Nationally, the data suggest that a 38- to 40-year-old woman using her own unfrozen eggs has on average a 21.6 percent chance per cycle of having a baby by means of assisted reproductive technology. The average treatment cost per cycle rings in at $12,400, according to the American Society for Reproductive Medicine.

A cycle, which can take on average from 60 to 90 days from the time of the initial consultation, typically starts with hormone injections, followed by egg retrieval, fertilization and then embryo transfer. But the national success rate does not distinguish between pregnancies occurring in the first cycle or a second, fifth or later cycle. The number of cycles needed to achieve a successful pregnancy makes a big difference to would-be parents in terms of money, time and emotional strain.

The clinics also are not required to report babies born full-term or not, or those born with birth defects. “The outcome data should be included to reflect the most important goals and measures of success in IVF — a healthy baby and healthy mother,” Kushnir said. Moreover, success rates at individual clinics may vary widely, depending in part on the populations they serve. Some clinics have been known to turn away women who may be difficult cases — older women or those with existing medical conditions, for example — to avoid depressing their success rates.

To potential patients browsing online, it may not be clear how these clinics define success. "Someone might think the success rate is the number of live births, when really the clinic is reporting the number of clinical pregnancies," said Jim Hawkins, a law professor at the University of Houston who has studied the claims made on the websites of fertility clinics.

Kushnir and other researchers have pushed for more public information on the health of babies and mothers after IVF. At the moment, potential patients can check reported success rates online, with the Society for Assisted Reproductive Technologies and the CDC, which separates the data by pregnancy and live births.

Yet data on preterm birth, birth weight and birth defects are not made available to the public, although they are collected both by the society and the CDC. Reporting on birth defects may be inaccurate, because patient confidentiality laws make it difficult to obtain medical records after a baby is born, said Kevin Doody, a member of the executive council for the society.

The society's guidelines prohibit clinics from comparing themselves with other clinics, Doody said. He advised patients to avoid clinics that do so.

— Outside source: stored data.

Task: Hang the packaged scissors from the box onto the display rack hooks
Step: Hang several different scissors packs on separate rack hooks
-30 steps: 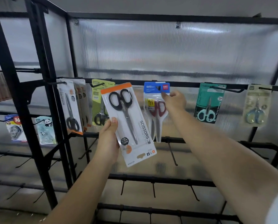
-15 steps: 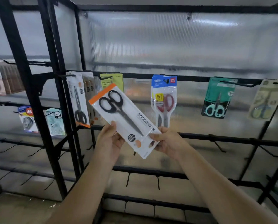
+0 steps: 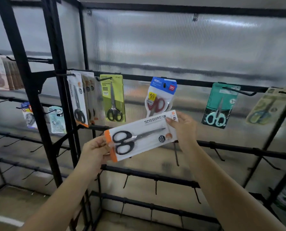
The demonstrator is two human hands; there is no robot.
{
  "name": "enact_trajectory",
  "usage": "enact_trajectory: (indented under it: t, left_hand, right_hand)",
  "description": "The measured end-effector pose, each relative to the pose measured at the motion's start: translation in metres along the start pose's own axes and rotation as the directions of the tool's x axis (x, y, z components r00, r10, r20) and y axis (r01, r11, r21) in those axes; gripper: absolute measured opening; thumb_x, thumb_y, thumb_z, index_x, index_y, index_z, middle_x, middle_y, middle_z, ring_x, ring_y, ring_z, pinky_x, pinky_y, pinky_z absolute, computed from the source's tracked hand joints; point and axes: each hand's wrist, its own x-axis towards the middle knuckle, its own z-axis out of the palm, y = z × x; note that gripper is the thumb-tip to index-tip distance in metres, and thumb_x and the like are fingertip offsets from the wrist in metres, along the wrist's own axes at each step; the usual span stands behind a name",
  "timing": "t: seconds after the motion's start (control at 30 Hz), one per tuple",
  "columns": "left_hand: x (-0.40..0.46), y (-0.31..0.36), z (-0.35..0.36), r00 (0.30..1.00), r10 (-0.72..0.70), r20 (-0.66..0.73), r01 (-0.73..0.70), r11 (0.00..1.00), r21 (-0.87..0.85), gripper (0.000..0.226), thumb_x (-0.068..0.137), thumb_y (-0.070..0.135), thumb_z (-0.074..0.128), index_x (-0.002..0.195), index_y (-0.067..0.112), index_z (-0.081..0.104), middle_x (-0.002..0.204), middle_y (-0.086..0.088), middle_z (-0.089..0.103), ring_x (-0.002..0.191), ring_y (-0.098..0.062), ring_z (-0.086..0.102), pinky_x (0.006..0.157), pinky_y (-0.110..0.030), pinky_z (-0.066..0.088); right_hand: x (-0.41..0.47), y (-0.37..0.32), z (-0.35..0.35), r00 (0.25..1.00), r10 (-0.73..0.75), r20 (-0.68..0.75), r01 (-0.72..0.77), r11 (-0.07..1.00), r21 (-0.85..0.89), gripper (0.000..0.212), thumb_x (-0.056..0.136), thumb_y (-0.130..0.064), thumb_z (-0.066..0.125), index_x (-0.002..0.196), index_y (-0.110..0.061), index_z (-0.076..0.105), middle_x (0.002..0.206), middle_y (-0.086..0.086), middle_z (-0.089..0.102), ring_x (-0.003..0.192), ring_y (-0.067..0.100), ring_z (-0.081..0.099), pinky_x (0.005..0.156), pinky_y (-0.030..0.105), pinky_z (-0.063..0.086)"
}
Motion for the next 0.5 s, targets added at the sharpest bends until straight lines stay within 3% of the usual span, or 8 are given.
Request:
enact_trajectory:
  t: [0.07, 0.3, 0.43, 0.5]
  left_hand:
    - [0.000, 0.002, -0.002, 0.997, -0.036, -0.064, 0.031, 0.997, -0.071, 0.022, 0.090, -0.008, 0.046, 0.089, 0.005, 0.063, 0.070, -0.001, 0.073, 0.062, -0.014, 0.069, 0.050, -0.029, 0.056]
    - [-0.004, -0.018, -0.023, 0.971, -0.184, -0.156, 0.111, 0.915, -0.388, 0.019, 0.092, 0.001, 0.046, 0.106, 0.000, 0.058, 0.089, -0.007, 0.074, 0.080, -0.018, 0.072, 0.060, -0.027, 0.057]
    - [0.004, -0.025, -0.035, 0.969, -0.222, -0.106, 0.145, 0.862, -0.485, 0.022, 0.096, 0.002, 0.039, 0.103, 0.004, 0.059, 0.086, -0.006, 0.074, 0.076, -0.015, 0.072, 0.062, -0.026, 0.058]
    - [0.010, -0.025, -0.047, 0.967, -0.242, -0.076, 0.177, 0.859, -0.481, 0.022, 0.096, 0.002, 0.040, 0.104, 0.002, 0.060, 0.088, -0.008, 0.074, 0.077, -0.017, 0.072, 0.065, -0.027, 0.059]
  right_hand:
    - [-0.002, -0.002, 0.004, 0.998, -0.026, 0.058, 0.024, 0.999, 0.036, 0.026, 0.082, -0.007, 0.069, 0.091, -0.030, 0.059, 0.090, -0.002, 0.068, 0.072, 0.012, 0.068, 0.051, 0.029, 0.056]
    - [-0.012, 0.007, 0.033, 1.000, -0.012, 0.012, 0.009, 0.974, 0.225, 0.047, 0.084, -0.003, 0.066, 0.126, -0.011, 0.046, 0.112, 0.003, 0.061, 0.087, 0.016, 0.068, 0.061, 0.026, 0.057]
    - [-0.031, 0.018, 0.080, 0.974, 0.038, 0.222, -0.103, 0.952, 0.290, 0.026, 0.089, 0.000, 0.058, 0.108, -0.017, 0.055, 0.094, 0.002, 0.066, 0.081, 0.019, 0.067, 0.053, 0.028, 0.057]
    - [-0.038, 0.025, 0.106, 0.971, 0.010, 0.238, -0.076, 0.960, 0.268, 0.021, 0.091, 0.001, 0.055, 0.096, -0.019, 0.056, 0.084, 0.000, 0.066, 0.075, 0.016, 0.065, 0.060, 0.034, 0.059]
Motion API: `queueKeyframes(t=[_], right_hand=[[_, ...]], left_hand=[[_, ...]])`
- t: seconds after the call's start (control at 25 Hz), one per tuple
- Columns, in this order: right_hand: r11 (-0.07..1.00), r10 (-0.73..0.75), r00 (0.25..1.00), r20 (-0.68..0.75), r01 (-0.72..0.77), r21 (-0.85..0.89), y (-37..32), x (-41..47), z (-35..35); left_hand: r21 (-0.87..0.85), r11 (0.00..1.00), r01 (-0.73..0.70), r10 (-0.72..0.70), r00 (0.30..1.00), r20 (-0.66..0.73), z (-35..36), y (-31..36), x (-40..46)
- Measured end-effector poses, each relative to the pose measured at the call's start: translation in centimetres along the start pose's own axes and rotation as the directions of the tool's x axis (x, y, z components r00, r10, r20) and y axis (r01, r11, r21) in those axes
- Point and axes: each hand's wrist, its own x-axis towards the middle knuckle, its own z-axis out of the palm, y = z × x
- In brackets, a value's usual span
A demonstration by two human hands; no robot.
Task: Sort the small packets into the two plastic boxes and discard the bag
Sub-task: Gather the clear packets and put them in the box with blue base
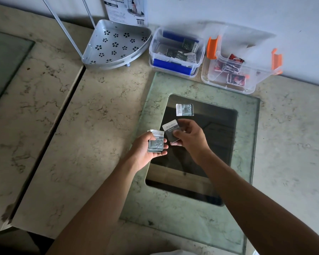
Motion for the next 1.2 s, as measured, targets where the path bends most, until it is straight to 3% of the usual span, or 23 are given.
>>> queueKeyframes(t=[0.2, 0.36, 0.44, 0.56, 0.72, 0.84, 0.92, 1.0, 1.2], right_hand=[[0.905, -0.114, 0.98, -0.163, 0.035, -0.423, 1.4, -1.4, 2.1], [0.746, -0.308, 0.948, -0.08, 0.188, -0.639, 1.6, -1.4, 2.7], [0.665, -0.38, 0.925, -0.015, 0.262, -0.699, 1.3, -0.4, 2.3], [0.635, -0.413, 0.909, -0.055, 0.244, -0.733, -0.1, 3.1, 0.7], [0.464, -0.403, 0.915, -0.001, 0.203, -0.862, -1.8, 7.9, -1.6], [0.413, -0.363, 0.931, 0.03, 0.19, -0.891, -1.5, 8.9, -2.5], [0.473, -0.368, 0.93, 0.001, 0.188, -0.861, -1.1, 8.3, -2.8], [0.609, -0.346, 0.937, -0.035, 0.196, -0.769, -0.9, 7.0, -3.0], [0.966, -0.015, 0.997, -0.08, -0.007, -0.258, 0.3, 1.9, -2.1]], left_hand=[[-0.074, 0.997, 0.003, -0.003, 1.0, -0.002, 2.3, -0.2, 0.0], [-0.056, 0.998, -0.034, 0.03, 0.996, -0.081, 2.8, -0.2, 0.6], [-0.064, 0.997, -0.051, 0.043, 0.992, -0.121, 2.4, -0.1, 1.3], [-0.019, 0.997, -0.08, 0.075, 0.984, -0.164, 1.9, 0.4, 2.0], [0.017, 0.995, -0.093, 0.095, 0.983, -0.156, 1.6, 0.9, 2.6], [0.003, 0.996, -0.094, 0.093, 0.988, -0.119, 1.6, 0.9, 3.1], [-0.017, 0.996, -0.093, 0.091, 0.99, -0.106, 1.6, 0.9, 3.2], [-0.012, 0.996, -0.094, 0.092, 0.99, -0.107, 1.5, 0.7, 3.1], [0.097, 0.992, -0.082, 0.092, 0.99, -0.102, 2.3, 0.2, 2.3]])
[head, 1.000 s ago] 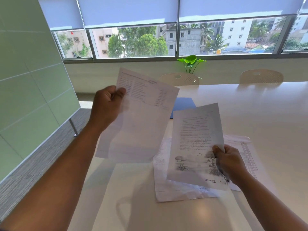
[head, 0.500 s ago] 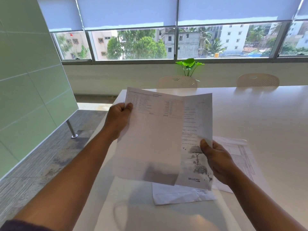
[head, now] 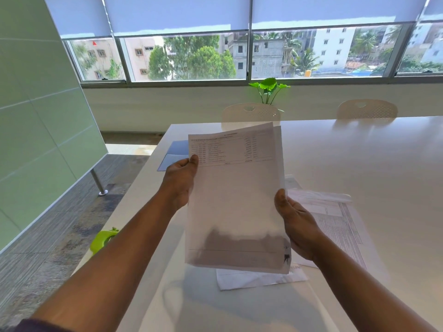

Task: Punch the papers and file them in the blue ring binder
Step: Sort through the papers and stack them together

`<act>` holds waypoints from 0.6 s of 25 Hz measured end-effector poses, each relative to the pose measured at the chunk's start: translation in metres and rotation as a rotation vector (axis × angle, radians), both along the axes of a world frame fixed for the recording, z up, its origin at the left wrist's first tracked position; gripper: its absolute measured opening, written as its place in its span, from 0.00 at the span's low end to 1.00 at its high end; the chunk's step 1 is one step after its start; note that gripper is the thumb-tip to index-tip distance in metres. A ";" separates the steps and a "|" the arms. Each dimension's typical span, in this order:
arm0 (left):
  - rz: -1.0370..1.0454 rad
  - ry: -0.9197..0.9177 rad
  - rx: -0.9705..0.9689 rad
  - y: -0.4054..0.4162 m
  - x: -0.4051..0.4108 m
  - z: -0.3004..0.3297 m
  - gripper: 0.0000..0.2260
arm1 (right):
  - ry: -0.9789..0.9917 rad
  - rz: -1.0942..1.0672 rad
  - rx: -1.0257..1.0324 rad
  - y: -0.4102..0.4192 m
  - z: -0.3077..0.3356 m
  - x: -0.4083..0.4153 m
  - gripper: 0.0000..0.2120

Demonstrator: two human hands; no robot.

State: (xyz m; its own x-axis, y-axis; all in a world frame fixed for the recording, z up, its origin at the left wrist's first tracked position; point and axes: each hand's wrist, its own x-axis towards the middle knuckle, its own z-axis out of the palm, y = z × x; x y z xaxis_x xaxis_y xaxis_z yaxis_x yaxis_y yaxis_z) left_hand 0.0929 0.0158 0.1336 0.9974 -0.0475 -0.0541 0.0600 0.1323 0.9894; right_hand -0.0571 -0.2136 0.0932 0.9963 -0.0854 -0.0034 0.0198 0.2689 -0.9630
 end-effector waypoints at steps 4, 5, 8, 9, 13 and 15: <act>-0.014 0.011 -0.106 -0.001 -0.010 0.000 0.06 | -0.039 0.014 -0.102 -0.003 -0.004 0.002 0.14; -0.006 -0.035 -0.097 -0.001 -0.013 0.002 0.05 | -0.050 0.004 -0.145 -0.005 -0.004 0.003 0.12; 0.032 -0.288 -0.089 0.003 -0.020 0.012 0.05 | -0.088 -0.068 -0.232 -0.009 0.000 0.010 0.09; 0.026 -0.371 -0.097 0.004 -0.022 0.015 0.04 | -0.094 -0.089 -0.236 -0.009 0.002 0.012 0.09; -0.020 -0.475 -0.103 0.007 -0.034 0.006 0.06 | -0.087 -0.119 -0.242 -0.005 -0.001 0.015 0.10; -0.077 -0.396 -0.008 0.008 -0.042 -0.019 0.11 | -0.021 -0.121 -0.286 -0.002 -0.012 0.014 0.10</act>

A cottage industry has arisen to interpret clinics' success rates in a personalized way relevant to fertility service patients. A company based in Los Altos, Calif., Univfy, sells the online tools PreIVF, for $49.50 (for those doing a first cycle) and PredictIVF for $100 (for those doing later cycles).

The products factor in age, height, weight, smoking history, previous pregnancy, clinical diagnosis, semen analysis and other lab results. (PreIVF is only for women using their own eggs.) The patient's data is then compared to a database of more than 10,000 previous IVF patients, enabling a more apples-to-apples comparisons, said Mylene Yao, a founder of the company.

According to research presented last year at the Society of Gynecologic Investigators, to which Yao contributed, both tests predicted success far more accurately than traditional age-based algorithms used by the CDC and the assisted reproductive society, which is also working on a similar predictor. That online tool would allow patients to obtain more personalized success rates based on national data, Doody said.

Yao advises patients to find out if they are likely to need one or more treatments, and how much each would cost. 

And those clinic websites promising a quick trip to parenthood? Buyer beware.

"There is no need to trust a clinic's own assessment of whether it has a high success rate," said Hawkins, who encourages potential patients to check data posted online by the assisted reproductive society and the CDC.